▶ [WHAT THE EXERCISE ASKS]: Only the lines below starting at the one containing "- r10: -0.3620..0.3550" and ending at the one containing "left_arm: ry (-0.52" belong in the answer, each copied exactly.

Entries taken from a collection:
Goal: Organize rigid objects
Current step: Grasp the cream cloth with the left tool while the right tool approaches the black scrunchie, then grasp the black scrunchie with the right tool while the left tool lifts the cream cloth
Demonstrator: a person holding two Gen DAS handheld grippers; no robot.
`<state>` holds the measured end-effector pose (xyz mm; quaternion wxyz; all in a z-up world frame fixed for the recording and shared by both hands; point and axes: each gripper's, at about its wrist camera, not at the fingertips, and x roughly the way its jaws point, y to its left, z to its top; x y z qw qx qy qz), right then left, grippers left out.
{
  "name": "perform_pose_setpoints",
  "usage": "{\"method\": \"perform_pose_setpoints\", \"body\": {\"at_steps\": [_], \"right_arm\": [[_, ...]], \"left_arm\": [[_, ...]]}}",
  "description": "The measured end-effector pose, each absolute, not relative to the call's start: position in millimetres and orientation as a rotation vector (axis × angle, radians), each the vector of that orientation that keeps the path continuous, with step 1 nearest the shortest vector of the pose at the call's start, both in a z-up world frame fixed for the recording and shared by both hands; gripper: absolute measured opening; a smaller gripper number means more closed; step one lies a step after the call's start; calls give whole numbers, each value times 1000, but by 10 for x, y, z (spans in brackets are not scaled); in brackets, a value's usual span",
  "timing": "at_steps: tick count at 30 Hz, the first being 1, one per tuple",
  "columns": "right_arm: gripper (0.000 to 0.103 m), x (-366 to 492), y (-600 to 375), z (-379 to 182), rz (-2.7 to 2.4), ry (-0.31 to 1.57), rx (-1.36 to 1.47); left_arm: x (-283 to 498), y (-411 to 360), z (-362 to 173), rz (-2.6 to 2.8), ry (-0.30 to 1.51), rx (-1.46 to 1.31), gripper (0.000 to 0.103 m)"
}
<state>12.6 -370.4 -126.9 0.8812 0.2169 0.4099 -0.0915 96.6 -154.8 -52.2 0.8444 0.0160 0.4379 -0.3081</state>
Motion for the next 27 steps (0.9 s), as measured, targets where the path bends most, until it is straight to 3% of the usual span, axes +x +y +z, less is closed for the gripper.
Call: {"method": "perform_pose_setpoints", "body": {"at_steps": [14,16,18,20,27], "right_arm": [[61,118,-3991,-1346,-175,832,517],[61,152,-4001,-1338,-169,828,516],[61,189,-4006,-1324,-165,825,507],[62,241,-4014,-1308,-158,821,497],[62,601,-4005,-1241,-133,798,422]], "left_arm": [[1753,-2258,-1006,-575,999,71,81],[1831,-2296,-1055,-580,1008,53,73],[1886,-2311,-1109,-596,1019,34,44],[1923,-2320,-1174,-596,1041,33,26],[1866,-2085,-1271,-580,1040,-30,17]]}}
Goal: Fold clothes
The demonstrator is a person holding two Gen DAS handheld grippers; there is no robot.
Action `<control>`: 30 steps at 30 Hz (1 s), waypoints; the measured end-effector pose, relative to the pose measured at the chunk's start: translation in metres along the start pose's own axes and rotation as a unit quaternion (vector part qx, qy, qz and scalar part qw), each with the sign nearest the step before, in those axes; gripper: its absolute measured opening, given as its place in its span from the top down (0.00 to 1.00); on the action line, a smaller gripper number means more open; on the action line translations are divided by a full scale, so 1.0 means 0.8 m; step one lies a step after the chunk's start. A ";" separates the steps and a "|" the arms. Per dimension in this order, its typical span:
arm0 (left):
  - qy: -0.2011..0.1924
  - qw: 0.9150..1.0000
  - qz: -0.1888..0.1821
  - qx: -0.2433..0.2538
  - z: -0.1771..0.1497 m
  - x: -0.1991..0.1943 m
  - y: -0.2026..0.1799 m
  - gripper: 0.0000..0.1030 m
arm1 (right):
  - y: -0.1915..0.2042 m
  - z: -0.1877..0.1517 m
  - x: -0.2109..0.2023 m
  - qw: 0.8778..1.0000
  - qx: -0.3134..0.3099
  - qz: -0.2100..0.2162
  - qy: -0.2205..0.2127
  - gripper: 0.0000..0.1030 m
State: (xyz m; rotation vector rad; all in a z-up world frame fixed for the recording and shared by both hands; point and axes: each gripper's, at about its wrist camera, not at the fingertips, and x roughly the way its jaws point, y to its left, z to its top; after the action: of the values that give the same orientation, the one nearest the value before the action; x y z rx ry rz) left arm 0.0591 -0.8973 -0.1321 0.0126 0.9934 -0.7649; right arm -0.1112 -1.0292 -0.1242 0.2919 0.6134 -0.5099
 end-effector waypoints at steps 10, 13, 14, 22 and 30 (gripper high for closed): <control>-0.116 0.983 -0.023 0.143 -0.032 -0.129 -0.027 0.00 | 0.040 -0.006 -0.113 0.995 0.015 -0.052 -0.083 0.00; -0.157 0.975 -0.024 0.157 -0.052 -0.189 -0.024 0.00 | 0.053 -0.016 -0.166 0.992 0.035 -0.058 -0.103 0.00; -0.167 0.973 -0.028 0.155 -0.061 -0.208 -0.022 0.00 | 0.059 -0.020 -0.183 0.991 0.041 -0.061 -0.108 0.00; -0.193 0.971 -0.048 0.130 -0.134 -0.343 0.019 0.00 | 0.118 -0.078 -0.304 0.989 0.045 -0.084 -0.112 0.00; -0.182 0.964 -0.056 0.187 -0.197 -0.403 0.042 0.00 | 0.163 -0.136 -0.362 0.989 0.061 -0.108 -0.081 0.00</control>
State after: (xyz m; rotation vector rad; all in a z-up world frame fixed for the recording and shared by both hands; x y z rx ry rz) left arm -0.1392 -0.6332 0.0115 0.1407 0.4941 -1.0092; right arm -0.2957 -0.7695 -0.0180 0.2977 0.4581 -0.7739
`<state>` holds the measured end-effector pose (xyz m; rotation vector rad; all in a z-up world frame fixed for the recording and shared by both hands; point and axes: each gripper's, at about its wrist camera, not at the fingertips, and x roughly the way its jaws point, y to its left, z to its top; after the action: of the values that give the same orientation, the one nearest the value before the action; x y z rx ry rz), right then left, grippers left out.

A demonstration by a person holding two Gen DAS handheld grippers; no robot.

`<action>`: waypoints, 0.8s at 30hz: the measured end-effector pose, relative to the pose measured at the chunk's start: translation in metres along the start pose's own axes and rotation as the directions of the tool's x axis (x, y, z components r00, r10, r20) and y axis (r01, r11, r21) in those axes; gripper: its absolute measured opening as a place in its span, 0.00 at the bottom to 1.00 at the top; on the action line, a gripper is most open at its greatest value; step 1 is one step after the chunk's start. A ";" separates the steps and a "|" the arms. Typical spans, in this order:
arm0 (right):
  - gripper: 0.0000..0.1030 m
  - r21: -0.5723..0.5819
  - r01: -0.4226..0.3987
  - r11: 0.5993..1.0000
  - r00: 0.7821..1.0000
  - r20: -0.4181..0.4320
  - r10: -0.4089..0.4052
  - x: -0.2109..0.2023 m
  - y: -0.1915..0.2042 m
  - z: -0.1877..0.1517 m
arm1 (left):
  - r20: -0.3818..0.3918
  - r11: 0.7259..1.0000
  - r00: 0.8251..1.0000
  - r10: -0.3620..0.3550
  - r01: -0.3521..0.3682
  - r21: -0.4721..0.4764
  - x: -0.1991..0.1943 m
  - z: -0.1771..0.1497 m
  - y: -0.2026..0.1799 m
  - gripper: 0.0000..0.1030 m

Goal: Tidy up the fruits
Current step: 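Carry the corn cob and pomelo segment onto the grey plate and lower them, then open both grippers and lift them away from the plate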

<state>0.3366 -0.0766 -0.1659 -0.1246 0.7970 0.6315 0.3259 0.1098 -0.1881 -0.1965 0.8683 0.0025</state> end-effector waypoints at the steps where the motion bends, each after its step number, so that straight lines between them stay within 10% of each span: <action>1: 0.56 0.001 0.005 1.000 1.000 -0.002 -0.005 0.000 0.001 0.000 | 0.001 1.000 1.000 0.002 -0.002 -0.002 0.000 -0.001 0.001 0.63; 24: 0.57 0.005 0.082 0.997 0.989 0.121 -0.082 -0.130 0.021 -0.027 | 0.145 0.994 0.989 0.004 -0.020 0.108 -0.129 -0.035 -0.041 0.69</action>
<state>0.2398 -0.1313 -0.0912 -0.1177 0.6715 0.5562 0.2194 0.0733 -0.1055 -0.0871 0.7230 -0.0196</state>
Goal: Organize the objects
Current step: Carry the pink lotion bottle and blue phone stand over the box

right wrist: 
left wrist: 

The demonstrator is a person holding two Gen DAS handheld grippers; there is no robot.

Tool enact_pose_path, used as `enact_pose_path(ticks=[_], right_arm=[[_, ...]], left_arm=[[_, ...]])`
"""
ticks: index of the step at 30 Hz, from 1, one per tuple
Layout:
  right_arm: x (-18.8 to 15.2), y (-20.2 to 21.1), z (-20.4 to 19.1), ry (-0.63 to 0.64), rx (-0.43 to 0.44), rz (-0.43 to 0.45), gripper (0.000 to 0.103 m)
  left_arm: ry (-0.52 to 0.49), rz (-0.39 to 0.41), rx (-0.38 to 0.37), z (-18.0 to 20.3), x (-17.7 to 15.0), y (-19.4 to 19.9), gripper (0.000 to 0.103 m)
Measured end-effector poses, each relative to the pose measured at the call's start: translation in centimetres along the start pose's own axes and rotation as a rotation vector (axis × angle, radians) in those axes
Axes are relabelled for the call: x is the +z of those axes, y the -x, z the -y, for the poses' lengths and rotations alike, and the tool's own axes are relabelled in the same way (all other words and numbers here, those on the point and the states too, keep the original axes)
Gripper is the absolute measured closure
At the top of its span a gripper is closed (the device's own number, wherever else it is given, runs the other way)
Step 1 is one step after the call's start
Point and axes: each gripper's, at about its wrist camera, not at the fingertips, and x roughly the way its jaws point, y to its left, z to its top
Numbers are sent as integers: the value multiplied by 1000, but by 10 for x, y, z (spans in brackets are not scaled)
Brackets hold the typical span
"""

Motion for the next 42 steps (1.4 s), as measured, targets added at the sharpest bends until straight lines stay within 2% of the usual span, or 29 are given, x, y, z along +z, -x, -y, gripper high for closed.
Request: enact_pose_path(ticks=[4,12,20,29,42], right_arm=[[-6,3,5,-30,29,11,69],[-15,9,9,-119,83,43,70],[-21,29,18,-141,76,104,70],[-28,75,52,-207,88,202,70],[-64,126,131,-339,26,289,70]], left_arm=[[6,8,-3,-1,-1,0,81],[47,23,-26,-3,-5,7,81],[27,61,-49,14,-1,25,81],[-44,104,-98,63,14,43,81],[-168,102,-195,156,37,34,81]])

▶ [ANSWER AREA]:
  - r10: -0.3620..0.3550
  - r01: -0.3521..0.3682
  - r21: -0.4721..0.4764
  - x: -0.1991..0.1943 m
  - z: -0.1771..0.1497 m
  - y: -0.2026..0.1799 m
  - gripper: 0.0000..0.1030 m

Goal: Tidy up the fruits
Current step: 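Carry the corn cob and pomelo segment onto the grey plate and lower them, then open both grippers and lift them away from the plate
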
<state>0.3366 -0.0766 -0.1659 -0.1246 0.7970 0.6315 0.3259 0.1098 -0.1881 -0.1965 0.8683 0.0025</state> end-effector waypoints at the steps where the motion bends, each after its step number, so that straight lines between them stay within 10% of each span: <action>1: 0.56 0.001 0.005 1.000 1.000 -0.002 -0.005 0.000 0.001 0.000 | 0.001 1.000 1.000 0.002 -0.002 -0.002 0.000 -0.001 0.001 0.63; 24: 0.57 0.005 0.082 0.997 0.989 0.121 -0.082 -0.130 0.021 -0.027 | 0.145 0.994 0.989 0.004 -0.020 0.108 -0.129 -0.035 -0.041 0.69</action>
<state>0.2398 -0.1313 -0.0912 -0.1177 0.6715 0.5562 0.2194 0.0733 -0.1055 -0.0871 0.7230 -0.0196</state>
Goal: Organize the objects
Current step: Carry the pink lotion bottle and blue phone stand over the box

right wrist: 
left wrist: 

The demonstrator is a person holding two Gen DAS handheld grippers; there is no robot.

Tool enact_pose_path, used as `enact_pose_path(ticks=[_], right_arm=[[_, ...]], left_arm=[[_, ...]])`
"""
ticks: index of the step at 30 Hz, from 1, one per tuple
Layout:
  right_arm: x (-18.8 to 15.2), y (-20.2 to 21.1), z (-20.4 to 19.1), ry (-0.63 to 0.64), rx (-0.43 to 0.44), rz (-0.43 to 0.45), gripper (0.000 to 0.103 m)
  left_arm: ry (-0.52 to 0.49), rz (-0.39 to 0.41), rx (-0.38 to 0.37), z (-18.0 to 20.3), x (-17.7 to 15.0), y (-19.4 to 19.9), gripper (0.000 to 0.103 m)

Nothing more remains to be added to this answer.